Stored records
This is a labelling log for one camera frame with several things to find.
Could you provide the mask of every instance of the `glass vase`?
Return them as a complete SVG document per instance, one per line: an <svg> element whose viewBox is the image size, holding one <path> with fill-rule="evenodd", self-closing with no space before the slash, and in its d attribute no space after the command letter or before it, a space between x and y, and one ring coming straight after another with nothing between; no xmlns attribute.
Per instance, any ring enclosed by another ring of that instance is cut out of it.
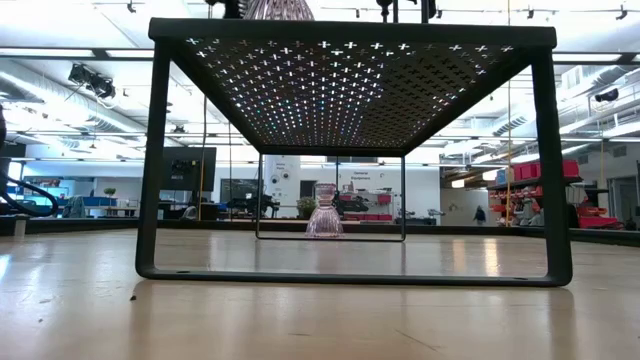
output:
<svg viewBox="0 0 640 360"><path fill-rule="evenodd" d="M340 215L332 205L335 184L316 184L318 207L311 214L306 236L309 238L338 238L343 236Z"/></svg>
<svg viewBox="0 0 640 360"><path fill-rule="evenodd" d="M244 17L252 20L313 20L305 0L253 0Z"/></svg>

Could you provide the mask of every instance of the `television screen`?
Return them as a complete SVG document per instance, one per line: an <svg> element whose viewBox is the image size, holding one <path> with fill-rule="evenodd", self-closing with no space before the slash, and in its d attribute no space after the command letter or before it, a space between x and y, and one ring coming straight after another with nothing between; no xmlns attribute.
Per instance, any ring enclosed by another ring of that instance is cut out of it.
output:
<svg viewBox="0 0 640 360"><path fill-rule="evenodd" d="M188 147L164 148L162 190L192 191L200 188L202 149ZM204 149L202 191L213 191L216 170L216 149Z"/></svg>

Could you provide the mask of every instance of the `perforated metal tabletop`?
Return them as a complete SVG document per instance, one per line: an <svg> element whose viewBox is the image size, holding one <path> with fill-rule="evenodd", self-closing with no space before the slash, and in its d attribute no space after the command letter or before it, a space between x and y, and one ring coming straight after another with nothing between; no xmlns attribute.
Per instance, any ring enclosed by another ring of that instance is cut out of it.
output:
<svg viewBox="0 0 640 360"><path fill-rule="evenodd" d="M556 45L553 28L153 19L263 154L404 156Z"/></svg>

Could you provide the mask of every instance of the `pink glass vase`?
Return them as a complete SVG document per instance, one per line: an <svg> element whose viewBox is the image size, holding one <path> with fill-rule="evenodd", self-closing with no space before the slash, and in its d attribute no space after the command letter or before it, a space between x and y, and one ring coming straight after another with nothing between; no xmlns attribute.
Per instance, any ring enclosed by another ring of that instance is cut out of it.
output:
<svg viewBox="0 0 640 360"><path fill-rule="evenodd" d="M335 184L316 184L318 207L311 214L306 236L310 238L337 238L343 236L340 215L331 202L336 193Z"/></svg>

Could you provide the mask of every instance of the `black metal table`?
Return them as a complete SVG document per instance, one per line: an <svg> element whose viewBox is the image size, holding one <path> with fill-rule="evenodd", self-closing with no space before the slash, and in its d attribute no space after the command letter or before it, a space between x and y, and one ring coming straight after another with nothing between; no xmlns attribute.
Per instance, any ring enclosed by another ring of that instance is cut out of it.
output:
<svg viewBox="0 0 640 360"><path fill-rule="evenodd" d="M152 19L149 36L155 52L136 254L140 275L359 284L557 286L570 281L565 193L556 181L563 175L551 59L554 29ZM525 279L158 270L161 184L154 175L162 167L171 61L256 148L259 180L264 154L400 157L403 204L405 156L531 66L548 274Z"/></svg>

--

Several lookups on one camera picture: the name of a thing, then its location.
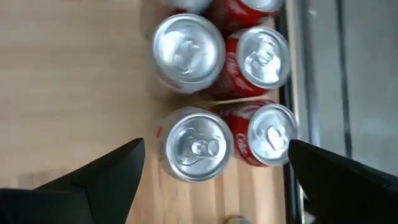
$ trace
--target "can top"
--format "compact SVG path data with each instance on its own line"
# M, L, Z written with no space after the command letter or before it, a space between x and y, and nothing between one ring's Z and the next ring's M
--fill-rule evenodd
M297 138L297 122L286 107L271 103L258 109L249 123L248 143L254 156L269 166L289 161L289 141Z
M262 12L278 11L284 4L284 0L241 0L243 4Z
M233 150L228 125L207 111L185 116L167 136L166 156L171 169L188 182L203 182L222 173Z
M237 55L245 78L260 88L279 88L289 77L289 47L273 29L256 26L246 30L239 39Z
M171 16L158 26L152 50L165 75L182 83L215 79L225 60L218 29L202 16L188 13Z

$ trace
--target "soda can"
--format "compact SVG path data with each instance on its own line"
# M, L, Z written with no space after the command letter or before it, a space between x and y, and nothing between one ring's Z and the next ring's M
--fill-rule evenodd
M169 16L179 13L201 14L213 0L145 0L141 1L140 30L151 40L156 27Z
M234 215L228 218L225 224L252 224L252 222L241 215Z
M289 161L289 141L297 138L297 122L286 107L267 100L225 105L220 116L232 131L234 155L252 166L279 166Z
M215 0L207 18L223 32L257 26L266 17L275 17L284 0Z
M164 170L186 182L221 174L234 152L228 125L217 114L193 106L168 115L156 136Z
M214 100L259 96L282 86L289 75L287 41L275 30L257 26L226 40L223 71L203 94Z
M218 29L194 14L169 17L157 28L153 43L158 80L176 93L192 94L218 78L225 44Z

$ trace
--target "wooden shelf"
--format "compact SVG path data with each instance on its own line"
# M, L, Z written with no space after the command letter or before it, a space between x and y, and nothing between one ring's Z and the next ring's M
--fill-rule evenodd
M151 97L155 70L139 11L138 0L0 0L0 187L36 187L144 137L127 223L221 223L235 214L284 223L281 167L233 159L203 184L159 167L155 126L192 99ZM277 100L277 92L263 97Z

## WORK TASK:
Report each line in the data that holds the word "camera".

## YOUR RESPONSE:
This is a labelling log for one camera frame with several things to find.
Several lookups on one camera picture: the name of a thing, then its location.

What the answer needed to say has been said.